Ces manifestations reflètent des fragilités structurelles : infrastructures défaillantes, économie fragile, inflation élevée, pauvreté persistante et crises humanitaires liées aux chocs climatiques et aux problèmes de sécurité alimentaire. La colère de la jeunesse s’ajoute au sentiment de méfiance envers les autorités et traduit un besoin urgent de réforme et d’accès aux services de base.
Pour les Mauriciens qui résident dans la Grande île, la situation reste préoccupante. Jean-Marie, qui vit à Antananarivo avec sa famille, témoigne : «Mo ti bloke dan travay me monn resi rant lakaz ek nou tou korek.» Jos, également résident de longue date dans la Grande île dans le cadre de ses engagements professionnels, indique qu’il est sain et sauf grâce à sa résidence hautement sécurisée. Le gouvernement mauricien continue de suivre la situation à Madagascar. Les autorités locales invitent les Mauriciens qui se trouvent dans la Grande île à se tenir à l’abri et à éviter les zones dangereuses. Le ministère des Affaires étrangères mauricien a mis en place quatre numéros de téléphone en cas de besoin. Il s’agit de : +230 40 52 576, +261 32 03 87 127, +261 32 11 32 157 et + 261 33 37 32 157. Deux adresses emails sont également disponibles en cas de besoin d’assistance, soit *mfaconsular@govmu.org et memad@moov.mg. *
Les journalistes malgaches parlent tous d’une situation complètement catastrophique chez eux. Le directeur de TVM, la télévision nationale, a dû démissionner de son poste suite à de graves menaces. Plusieurs pays étrangers suivent également la situation très tendue dans la Grande île.

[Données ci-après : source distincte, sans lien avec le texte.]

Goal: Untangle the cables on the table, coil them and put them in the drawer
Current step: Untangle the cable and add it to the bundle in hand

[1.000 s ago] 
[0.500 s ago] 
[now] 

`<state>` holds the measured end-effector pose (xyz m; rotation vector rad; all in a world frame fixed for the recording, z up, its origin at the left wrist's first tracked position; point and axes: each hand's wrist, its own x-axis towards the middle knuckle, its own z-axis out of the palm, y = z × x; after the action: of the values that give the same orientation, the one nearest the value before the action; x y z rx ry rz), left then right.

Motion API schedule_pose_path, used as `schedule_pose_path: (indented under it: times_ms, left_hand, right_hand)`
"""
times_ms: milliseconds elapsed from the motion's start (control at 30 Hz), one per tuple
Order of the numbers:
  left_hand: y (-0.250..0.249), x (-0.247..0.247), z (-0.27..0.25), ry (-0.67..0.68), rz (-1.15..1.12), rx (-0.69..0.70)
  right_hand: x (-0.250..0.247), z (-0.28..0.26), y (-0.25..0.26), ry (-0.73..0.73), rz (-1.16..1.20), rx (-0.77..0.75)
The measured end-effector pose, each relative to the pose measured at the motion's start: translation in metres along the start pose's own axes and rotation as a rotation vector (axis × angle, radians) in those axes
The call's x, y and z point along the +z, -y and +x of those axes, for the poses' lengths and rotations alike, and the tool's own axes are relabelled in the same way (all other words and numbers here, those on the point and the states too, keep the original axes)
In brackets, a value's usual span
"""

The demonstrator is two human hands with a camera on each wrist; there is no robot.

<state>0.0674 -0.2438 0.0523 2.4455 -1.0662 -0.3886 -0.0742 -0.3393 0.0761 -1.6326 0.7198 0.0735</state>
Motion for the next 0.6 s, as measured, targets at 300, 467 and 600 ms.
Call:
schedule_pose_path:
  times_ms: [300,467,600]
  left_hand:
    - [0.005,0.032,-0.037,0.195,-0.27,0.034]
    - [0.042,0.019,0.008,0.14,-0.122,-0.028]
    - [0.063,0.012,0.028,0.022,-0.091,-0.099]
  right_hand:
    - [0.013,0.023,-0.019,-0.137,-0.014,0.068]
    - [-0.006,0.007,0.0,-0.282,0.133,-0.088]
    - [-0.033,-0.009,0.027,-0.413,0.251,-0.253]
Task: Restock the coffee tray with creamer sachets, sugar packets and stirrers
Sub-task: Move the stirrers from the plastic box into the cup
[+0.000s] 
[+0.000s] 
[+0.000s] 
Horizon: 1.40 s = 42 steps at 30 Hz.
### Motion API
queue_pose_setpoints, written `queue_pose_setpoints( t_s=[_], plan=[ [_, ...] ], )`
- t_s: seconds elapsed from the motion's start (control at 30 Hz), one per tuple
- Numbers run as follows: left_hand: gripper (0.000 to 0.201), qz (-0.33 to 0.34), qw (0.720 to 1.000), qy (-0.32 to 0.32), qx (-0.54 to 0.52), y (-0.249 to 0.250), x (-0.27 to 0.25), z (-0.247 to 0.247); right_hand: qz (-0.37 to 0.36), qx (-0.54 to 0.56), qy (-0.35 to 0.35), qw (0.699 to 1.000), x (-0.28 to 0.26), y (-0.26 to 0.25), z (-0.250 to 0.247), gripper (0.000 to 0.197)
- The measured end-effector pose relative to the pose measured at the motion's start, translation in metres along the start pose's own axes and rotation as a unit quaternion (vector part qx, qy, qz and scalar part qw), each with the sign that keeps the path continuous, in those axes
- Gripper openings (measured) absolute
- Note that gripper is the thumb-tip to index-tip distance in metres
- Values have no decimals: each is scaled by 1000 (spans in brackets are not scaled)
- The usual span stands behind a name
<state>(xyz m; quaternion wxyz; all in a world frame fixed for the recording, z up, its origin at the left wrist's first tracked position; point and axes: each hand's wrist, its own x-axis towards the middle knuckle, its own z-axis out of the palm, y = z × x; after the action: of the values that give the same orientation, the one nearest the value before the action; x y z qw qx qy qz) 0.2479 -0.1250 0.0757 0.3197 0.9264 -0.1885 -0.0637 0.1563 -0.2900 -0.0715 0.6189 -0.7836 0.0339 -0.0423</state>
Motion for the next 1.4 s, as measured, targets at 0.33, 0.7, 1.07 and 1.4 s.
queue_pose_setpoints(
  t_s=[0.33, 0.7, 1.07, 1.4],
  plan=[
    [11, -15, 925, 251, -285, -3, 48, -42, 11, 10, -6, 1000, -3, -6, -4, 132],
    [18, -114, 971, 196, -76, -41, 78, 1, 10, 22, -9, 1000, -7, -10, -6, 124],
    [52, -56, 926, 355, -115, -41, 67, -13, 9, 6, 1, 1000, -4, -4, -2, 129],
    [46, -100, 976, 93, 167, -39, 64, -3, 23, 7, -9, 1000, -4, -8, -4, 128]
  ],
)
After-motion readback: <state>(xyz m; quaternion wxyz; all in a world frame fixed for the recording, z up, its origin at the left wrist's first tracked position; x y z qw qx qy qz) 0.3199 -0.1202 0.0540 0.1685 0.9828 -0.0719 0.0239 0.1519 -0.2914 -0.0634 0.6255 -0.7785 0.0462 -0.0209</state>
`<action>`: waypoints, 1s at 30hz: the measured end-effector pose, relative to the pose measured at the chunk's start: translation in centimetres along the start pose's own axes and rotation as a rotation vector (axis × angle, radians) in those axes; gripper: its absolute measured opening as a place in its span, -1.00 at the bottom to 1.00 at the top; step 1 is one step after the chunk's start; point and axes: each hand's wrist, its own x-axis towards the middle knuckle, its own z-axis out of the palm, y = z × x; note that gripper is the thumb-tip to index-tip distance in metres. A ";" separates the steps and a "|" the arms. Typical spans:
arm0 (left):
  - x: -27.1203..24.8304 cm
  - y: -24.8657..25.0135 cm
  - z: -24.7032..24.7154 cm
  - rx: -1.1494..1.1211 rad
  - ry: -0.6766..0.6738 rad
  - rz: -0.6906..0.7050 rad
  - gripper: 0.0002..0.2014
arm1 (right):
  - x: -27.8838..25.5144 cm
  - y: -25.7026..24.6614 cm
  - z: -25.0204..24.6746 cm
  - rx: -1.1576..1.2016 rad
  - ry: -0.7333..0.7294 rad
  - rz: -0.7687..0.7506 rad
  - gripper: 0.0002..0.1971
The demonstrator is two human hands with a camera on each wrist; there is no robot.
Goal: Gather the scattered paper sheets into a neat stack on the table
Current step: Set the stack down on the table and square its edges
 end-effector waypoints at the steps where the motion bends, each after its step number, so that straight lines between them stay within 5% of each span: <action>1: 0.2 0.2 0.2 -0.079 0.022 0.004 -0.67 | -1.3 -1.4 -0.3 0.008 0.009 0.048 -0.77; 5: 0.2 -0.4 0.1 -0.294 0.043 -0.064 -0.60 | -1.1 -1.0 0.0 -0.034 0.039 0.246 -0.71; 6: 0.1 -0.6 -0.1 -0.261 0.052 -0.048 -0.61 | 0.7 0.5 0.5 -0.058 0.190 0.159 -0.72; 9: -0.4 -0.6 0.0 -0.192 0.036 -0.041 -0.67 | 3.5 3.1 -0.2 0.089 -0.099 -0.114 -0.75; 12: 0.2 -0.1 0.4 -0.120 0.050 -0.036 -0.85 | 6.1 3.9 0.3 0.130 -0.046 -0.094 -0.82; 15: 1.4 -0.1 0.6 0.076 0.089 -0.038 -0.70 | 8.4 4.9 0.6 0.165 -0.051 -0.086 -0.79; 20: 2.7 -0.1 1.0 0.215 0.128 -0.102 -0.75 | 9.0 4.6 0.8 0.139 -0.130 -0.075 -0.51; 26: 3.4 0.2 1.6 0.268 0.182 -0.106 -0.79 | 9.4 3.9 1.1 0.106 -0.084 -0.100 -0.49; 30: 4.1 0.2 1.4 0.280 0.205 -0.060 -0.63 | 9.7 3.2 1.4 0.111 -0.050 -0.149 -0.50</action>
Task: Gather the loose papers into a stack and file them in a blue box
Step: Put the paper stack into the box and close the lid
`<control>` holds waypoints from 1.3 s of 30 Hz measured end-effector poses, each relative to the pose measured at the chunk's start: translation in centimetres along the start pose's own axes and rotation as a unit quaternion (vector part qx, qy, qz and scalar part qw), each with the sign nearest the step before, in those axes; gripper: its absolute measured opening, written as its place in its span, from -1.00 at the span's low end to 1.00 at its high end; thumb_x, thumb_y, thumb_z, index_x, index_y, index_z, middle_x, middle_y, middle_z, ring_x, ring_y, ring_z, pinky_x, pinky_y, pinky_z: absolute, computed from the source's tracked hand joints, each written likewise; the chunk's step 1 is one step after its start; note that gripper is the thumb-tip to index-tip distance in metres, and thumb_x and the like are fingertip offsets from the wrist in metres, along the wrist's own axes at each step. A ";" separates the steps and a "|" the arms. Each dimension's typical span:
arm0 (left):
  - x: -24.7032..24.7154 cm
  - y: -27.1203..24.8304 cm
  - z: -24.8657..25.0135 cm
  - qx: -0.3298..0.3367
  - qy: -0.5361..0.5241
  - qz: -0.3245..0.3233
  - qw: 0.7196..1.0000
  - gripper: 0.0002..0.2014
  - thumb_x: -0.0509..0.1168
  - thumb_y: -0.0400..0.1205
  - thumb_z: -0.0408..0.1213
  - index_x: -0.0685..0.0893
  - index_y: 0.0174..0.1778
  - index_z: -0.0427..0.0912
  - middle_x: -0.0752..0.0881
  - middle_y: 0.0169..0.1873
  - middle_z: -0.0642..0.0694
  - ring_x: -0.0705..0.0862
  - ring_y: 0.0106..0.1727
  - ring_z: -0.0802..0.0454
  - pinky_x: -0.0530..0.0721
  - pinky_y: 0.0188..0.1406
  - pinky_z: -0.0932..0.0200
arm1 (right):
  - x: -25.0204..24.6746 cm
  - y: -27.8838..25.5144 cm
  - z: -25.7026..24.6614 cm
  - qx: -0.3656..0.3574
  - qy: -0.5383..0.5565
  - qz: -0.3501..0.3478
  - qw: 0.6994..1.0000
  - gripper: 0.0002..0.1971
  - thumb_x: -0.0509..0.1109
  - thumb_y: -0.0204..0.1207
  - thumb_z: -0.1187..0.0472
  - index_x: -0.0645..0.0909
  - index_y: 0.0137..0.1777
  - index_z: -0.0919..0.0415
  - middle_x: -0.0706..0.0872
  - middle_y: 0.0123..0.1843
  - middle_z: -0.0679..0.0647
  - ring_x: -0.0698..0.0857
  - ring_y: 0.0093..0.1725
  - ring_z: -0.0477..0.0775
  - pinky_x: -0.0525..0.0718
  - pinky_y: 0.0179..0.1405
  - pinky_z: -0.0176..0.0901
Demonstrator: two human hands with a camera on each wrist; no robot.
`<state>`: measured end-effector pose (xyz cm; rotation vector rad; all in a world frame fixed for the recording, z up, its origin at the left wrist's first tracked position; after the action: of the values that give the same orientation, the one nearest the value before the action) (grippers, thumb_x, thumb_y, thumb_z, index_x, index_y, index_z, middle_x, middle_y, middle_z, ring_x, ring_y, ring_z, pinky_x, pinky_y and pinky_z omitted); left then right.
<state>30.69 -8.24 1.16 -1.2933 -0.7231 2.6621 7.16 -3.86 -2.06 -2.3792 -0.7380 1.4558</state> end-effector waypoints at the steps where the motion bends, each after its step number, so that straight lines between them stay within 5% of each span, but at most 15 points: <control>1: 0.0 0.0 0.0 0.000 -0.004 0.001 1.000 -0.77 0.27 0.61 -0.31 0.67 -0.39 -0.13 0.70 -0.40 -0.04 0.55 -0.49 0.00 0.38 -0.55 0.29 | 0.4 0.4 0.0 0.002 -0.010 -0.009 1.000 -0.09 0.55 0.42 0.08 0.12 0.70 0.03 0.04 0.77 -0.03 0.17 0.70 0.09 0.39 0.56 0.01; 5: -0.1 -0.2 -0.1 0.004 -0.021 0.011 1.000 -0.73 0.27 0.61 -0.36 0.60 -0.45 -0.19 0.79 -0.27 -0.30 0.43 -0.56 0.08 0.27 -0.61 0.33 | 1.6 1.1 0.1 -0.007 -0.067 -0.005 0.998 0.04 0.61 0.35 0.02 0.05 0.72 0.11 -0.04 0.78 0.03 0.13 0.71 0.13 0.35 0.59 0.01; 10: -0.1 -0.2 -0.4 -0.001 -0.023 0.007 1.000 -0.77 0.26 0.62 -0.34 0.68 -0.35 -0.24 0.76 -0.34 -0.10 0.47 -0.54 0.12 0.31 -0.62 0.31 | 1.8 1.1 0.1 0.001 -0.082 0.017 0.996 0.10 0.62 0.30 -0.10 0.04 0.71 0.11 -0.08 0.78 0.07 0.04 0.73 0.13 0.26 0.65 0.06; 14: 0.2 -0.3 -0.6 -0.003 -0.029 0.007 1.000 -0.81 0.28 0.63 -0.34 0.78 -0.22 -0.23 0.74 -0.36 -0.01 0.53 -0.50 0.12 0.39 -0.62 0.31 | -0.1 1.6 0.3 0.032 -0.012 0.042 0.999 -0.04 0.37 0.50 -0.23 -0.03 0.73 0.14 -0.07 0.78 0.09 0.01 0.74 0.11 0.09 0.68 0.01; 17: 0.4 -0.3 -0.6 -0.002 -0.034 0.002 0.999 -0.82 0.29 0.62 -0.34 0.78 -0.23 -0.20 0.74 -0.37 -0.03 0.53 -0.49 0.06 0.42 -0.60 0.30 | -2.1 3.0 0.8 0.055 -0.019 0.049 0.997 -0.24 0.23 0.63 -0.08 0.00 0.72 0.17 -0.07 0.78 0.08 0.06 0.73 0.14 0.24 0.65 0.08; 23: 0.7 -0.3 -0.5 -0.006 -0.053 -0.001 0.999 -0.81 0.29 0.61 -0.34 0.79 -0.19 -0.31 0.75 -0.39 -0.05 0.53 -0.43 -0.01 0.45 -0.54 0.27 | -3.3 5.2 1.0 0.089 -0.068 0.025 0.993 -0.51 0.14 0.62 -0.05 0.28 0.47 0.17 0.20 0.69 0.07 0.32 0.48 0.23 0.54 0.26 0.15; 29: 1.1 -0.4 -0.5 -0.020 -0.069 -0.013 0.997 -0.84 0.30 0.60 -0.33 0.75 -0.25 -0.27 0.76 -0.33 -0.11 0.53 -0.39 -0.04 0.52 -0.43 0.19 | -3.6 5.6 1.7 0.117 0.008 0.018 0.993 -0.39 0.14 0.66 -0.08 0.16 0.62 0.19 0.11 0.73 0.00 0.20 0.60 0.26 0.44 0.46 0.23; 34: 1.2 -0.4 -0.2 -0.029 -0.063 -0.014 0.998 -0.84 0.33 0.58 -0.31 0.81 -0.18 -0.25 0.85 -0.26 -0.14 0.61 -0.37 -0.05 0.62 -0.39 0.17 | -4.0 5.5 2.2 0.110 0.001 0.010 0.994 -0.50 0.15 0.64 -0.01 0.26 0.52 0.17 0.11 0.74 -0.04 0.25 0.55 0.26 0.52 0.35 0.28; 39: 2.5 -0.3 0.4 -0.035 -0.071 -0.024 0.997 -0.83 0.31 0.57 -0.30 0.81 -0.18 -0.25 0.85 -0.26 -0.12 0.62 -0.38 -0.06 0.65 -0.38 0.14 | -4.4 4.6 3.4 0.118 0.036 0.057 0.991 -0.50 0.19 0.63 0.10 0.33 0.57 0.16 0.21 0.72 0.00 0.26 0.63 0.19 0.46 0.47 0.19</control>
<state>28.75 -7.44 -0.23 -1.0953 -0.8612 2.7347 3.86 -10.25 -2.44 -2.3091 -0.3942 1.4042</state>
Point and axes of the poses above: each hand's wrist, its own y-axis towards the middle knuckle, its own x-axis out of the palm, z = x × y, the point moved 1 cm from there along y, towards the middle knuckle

La France a, par exemple, demandé aux touristes de l’Hexagone d’éviter de s’y rendre pour le moment.
Pour sa part, la Commission de l’océan Indien (COI) dit, dans un communiqué, suivre de près la situation à Madagascar, et appelle toutes les parties au dialogue et à l’apaisement pour préserver la cohésion nationale. Elle condamne fermement les violences et exprime sa solidarité envers les victimes et leurs familles. Le président malgache a, lui, essayé de calmer les esprits en limogeant son ministre de l’Énergie. Andry Rajoelina s’est exprimé dans une vidéo enregistrée, après son retour de l’Organisation des Nations unies, à New York.
Au-delà des pillages et des scènes de violences terribles, cette crise soulève des questions cruciales et essentielles dans la population malgache. Qui sont les acteurs des pillages ? Pourquoi l’État a-t-il semblé absent au moment critique ? Et surtout, comment rétablir la confiance entre la population et ses dirigeants ? Antananarivo sort meurtrie de ces journées de tension, avec des pertes économiques considérables et un tissu social fragilisé. La capitale et ses habitants restent dans l’attente d’une réponse gouvernementale à la hauteur des enjeux.